Thursday, June 08, 2006

L'Enfant, take two

The movie at the Art Theatre right now, "L'Enfant," is the most recent film by the Belgian Dardenne brothers, who made "The Son" a few years ago. They make films with the most moral, Christian sensibility since Robert Bresson did 40 years ago, but the films are in no way religious.

Here is one paragraph of a review of "L'Enfant" from the New York Times. I'm sending it because it quotes Crime and Punishment. Also, wanting to know as little as possible about the movie before I saw it, I avoided reviews (even though the film had won the top prize at Cannes in 2005), but I couldn't help learning out of the corner of my eyes that it involved someone who sells his child. This is almost unbearable to watch. But it is a relief that the film does not follow a Hollywood suspense tradition; things are "resolved" rather quickly; and the main focus of the movie is not saving the child but about the character and psychology of the young man who thoughtlessly does the deed and the potential for his eventual redemption.
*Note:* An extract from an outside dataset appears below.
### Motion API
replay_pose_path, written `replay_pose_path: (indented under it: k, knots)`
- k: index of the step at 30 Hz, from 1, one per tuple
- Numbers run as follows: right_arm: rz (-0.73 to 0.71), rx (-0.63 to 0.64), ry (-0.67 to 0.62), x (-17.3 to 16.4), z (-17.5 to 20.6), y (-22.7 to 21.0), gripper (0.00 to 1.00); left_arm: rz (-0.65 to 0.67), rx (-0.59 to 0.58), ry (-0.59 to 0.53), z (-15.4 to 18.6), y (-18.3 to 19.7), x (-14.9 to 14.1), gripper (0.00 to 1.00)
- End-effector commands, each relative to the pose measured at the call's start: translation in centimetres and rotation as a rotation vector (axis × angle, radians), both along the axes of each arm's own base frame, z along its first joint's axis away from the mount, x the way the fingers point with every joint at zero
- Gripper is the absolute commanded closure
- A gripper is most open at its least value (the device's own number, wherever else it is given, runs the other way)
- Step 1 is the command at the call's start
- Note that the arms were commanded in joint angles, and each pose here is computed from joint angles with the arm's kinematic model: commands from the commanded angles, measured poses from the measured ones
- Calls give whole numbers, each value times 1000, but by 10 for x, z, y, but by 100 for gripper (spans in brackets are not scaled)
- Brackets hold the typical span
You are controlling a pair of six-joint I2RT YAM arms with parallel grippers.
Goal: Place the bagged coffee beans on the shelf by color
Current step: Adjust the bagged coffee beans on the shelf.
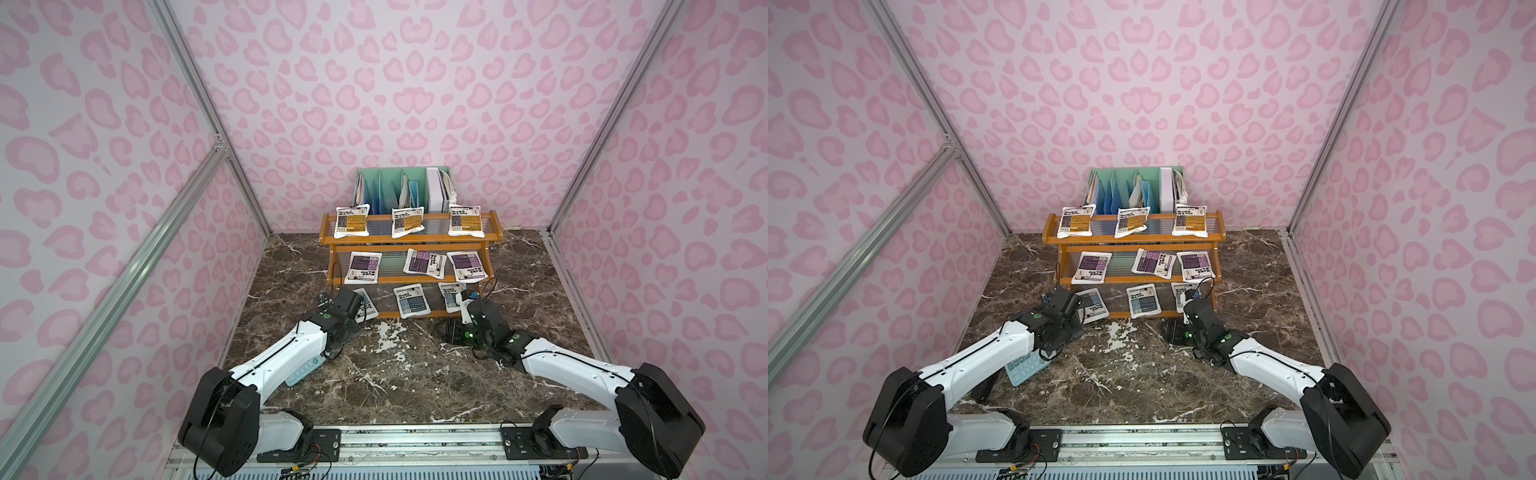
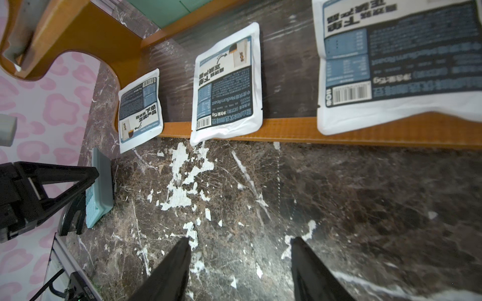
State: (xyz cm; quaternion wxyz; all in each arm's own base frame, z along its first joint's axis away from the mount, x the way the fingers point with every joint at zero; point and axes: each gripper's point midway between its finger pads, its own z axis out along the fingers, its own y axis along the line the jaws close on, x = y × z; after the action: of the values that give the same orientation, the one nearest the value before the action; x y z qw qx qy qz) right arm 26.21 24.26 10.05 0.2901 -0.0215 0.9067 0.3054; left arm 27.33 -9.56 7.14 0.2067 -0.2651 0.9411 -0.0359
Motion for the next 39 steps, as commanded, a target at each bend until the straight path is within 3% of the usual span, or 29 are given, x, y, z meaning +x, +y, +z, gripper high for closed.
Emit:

From the NYTimes critic Manohla Dargis: "Why make a film about Bruno? The same might be asked about Raskolnikov. Like Robert Bresson, whose "Pickpocket" informs "L'Enfant" and is itself a loose reworking of "Crime and Punishment," the Dardennes are not interested in passing judgment on a grievously flawed character; that's why God and Hollywood were invented. Since there is no moral ambiguity in the act of selling another human being, there would be no point in such judgment, other than to indulge in some self-satisfied finger-wagging. Rather, what interests the Dardennes — what invests their work with such terrific urgency — is not only how Bruno became the kind of man who would sell a child as casually as a slab of beef, but also whether a man like this, having committed such a repellent offense, can find redemption."